Today has been a bloody long day, and it was the sad climax of what have really been five, long, bloody months.
The short story: I have dystonia. Specifically, cervical dystonia, tardive dyskinesia, and spasmodic torticollis. It causes my body, pretty much the whole thing but more often just my shoulders, neck, head, and sometimes face, to twitch, flail, or spasm. Ordinarily, I’d say it’s not as bad as it sounds and I’m more trying to impress you with my mad clinical vocabulary, but I’m exhausted mentally and physically. So today, I will say that it sucks. I was diagnosed four years ago, but it took a little more than ten years to get a proper diagnosis. Do the math and you’ll realize I’ve been dealing with high-powered, sometimes violent muscle spasms and twitches for 14 years.
I am lucky enough to live in the United States of America, close to some of the best hospitals in the world, and thus some of the best medical minds on the planet. Yet for all that, I’m also lucky enough (if you would call it that) to have the third most common movement disorder behind essential tremor and Parkinson’s. That makes it sound like this is something that a lot of people have and that there must be a lot of research and treatment for, right? After all, look at all the famous people we know with Parkinson’s. Michael J. Fox is perhaps the most outspoken, but others like Muhammad Ali, Johnny Cash, Estelle Getty, and St. Pope John Paul II also suffered from it. However, dystonia affects only about 250,000 people in America. Only quarter of a million people out of the 313.9 million in the country. I don’t even want to try to figure out what the percentage is.

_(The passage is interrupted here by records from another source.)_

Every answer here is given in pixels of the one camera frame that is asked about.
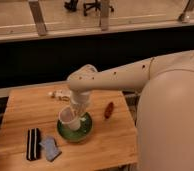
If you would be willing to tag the metal railing post middle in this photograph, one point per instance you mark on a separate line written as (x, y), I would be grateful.
(104, 15)

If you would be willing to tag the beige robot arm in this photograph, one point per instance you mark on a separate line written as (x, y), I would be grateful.
(165, 112)

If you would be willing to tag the blue folded cloth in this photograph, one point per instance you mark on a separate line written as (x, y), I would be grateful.
(50, 147)

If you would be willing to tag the green ceramic bowl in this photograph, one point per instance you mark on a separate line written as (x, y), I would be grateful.
(75, 136)

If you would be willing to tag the black office chair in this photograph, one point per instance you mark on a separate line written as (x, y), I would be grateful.
(72, 6)

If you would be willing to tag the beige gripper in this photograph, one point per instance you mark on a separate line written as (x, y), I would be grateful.
(79, 101)

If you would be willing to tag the small red brown object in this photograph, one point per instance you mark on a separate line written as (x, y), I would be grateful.
(109, 109)

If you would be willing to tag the metal railing post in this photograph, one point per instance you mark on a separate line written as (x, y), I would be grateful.
(37, 17)
(104, 15)
(185, 15)

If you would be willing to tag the metal railing post right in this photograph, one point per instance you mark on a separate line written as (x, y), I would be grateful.
(185, 15)

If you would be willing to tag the metal railing post left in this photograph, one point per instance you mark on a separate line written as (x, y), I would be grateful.
(37, 17)

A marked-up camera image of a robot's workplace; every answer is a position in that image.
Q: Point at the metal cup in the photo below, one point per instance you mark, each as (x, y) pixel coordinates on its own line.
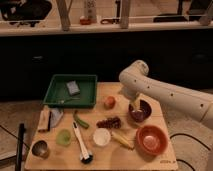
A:
(40, 149)

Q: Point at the green plastic cup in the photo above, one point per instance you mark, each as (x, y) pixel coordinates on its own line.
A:
(63, 137)

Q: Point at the white black brush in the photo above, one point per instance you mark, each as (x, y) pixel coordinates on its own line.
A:
(85, 156)

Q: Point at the wooden block with knife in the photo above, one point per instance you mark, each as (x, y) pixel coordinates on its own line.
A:
(44, 121)

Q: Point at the black pole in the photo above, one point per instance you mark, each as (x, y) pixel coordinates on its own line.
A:
(19, 149)

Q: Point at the grey sponge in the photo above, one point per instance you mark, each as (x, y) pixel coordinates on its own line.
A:
(73, 88)

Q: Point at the white plastic cup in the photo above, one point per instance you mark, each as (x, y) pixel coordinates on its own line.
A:
(101, 137)

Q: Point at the bunch of red grapes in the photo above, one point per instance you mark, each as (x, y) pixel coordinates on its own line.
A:
(109, 123)

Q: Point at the red bowl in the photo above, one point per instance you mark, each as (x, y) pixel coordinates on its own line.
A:
(151, 140)

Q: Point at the green fork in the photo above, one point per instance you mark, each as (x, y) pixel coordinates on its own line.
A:
(67, 100)

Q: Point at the yellow banana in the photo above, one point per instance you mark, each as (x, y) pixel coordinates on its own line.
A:
(122, 140)

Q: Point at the green cucumber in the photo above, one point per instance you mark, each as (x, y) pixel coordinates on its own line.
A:
(82, 123)

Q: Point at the dark purple bowl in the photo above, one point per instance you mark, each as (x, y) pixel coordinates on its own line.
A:
(140, 115)

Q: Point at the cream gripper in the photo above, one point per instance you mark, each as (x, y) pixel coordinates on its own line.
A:
(134, 102)

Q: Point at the black office chair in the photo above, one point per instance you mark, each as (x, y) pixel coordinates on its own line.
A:
(30, 12)

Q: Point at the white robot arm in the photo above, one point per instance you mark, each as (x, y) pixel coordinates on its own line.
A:
(135, 81)

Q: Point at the green plastic tray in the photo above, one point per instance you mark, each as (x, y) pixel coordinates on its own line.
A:
(58, 90)

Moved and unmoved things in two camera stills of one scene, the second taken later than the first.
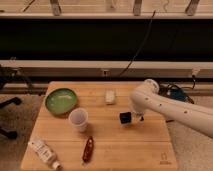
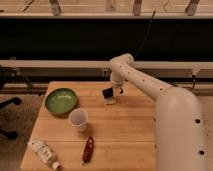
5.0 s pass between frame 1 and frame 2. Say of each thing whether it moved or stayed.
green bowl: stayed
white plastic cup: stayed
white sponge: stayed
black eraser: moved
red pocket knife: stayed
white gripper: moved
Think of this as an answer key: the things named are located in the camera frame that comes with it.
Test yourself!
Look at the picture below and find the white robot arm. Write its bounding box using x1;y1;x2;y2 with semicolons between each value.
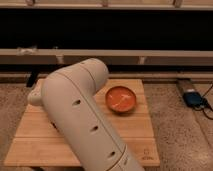
28;58;145;171

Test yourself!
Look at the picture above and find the orange bowl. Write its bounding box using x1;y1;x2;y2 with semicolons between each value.
105;86;137;113

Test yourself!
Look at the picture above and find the blue power box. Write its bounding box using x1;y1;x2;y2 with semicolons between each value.
183;89;204;107

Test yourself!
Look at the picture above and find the wooden table board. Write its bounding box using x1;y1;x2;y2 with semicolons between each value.
4;79;160;167

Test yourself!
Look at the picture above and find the black cable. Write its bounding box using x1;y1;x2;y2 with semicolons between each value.
198;83;213;120

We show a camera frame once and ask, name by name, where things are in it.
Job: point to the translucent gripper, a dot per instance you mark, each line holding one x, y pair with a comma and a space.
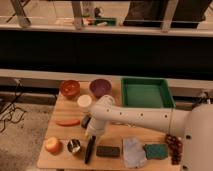
93, 133

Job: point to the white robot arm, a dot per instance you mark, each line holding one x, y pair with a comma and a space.
195, 127

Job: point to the purple bowl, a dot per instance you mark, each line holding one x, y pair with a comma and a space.
100, 87

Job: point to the red bowl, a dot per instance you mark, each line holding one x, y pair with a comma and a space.
69, 88

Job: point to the dark green scouring pad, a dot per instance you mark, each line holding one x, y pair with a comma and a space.
108, 151

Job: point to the metal can lying down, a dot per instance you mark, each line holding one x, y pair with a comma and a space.
85, 121

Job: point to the small metal cup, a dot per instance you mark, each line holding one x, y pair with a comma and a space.
74, 146

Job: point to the white cup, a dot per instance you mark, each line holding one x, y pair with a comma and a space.
84, 102

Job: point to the orange carrot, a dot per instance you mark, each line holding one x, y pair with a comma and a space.
68, 123

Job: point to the grey blue cloth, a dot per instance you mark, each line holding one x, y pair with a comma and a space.
134, 155

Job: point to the red yellow apple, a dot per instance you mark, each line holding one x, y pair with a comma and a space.
53, 145

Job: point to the green sponge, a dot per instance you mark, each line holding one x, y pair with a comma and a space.
156, 151

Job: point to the green plastic tray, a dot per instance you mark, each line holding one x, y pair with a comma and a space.
146, 93

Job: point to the bunch of red grapes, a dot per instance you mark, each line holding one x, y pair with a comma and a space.
175, 146

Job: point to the green box on shelf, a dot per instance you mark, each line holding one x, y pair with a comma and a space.
105, 22

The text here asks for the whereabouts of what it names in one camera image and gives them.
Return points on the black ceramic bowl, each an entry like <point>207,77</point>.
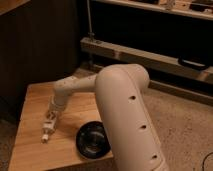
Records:
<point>91,140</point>

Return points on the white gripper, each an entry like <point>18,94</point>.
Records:
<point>56,106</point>

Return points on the wooden table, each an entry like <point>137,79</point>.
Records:
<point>29,153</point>

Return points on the grey metal beam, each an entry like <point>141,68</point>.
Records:
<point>150,60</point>

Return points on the wooden shelf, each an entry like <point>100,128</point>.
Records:
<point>177,7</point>

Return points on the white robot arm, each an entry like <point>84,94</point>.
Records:
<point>118,93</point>

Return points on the metal pole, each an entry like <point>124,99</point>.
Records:
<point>91,33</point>

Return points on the black handle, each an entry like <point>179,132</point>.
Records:
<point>192,65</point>

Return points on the white plastic bottle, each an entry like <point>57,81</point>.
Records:
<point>48,130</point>

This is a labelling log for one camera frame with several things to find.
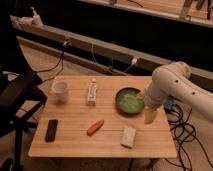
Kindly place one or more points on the white soap dispenser bottle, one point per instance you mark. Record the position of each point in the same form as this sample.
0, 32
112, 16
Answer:
36, 18

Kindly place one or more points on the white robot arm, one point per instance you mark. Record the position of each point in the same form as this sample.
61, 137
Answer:
173, 80

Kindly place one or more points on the black chair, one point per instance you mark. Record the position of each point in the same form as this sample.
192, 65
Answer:
24, 87

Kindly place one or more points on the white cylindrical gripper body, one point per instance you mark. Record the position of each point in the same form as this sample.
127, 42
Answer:
150, 115

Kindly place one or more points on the blue power adapter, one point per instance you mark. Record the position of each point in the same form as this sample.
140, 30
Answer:
168, 103

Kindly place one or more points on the orange red pepper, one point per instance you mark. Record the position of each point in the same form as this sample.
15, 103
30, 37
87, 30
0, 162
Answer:
93, 128

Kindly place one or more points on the white plastic cup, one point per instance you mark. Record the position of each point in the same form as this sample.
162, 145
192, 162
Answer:
61, 90

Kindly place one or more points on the green bowl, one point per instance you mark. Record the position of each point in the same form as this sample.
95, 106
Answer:
126, 101

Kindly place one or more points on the black rectangular block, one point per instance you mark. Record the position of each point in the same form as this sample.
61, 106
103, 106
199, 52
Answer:
51, 130

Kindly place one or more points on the white toothpaste tube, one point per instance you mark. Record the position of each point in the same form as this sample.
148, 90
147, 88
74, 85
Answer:
91, 96

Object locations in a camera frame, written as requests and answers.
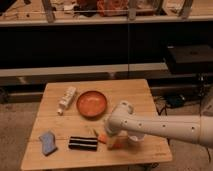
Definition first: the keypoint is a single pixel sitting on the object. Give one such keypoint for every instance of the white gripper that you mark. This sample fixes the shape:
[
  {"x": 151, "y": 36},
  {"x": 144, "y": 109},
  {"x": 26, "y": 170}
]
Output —
[{"x": 115, "y": 137}]

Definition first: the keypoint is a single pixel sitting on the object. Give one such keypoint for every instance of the orange pepper with green stem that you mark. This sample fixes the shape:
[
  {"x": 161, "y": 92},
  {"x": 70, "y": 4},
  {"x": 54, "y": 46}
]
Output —
[{"x": 101, "y": 137}]

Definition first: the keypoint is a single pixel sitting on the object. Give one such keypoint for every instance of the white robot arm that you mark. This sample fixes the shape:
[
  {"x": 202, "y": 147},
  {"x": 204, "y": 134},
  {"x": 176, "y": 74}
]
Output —
[{"x": 188, "y": 128}]

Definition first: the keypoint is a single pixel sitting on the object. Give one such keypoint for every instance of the white ceramic cup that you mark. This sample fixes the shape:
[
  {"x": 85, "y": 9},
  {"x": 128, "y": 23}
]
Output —
[{"x": 135, "y": 139}]

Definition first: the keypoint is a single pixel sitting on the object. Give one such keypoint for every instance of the orange ceramic bowl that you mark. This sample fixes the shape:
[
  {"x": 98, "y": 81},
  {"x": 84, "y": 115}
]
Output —
[{"x": 91, "y": 104}]

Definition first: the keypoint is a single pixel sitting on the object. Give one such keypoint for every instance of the black white striped block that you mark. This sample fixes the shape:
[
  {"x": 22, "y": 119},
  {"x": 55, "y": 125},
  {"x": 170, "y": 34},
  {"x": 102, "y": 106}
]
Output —
[{"x": 83, "y": 143}]

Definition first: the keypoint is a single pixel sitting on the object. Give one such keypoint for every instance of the wooden table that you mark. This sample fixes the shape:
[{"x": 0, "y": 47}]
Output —
[{"x": 136, "y": 91}]

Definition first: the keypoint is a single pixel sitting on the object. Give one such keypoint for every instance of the white plastic bottle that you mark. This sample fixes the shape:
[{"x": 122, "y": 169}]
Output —
[{"x": 66, "y": 100}]

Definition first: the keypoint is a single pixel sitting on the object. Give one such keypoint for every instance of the blue sponge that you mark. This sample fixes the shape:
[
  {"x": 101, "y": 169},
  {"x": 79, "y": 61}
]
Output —
[{"x": 48, "y": 143}]

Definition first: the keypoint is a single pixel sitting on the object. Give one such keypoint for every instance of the black box on shelf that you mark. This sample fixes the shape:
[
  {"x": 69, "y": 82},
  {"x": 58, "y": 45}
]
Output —
[{"x": 190, "y": 59}]

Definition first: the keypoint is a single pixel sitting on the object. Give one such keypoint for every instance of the metal shelf rail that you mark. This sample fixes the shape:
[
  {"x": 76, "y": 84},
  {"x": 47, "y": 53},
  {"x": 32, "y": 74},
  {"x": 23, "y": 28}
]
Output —
[{"x": 19, "y": 76}]

What made today the climax? I met with two new neurologists, one of which was also a movement science expert and one of the top dystonia specialists, if not the top. I learned that despite being among all these medical geniuses, there is still no magic pill, no surgery, that can fix me. I must continue the slow, plodding route that I’ve been traveling on, coming off one drug in order to try another. I learned that this upswing in symptoms I’ve been dealing with for 5 months is “normal” and that flare-ups will occur at various, unpredictable intervals during the course of my life. I learned that the one surgery that is often effective for Parkinson’s, though approved by the FDA for dystonia, isn’t often attempted by neurosurgeons because the area of the brain that triggers the spasms can’t be pinpointed – they’d have just as much luck with a blindfold playing “Pin the Leed on the MRI”.
Needless to say, it was a bit disheartening.
Who am I kidding? It was a lot disheartening.
I admit, I cringe a little bit when I see various ribbons and signs for walks to support things like diabetes, heart disease, and cancer. All terrible, terrible things in and of themselves, but I hope the patients and their families realize what a thing they have there… community. Someone who knows what it is like to have to deal with X, Y, and Z on a daily basis. Even if someone doesn’t deal with it daily, there are enough sufferers and enough awareness campaigns that everyone knows something about diabetes, heart disease, cancer, autism, whathaveyou.
When there are only 250,000 of you around the country, camaraderie is like looking for the needle in the haystack. Oh, there are online forums and support groups, but words on the page only go so far. Who knows that better than the writer? Do you know what it’s like to know that by not thinking about where you sat, you knocked yourself unconscious and caused your own concussion? In class? At age 17? That in front of your friends, you bloodied your boyfriend’s nose at the same age because he was standing next to you? Can you count the number of things you’ve thrown, or kicked? How many bruises you’ve accumulated? The way professors get annoyed because you’re making an awful lot of noise during their lecture, because you can’t stop moving?
Or even to have someone know what the heck dystonia is without having to launch into the explanation of what it is.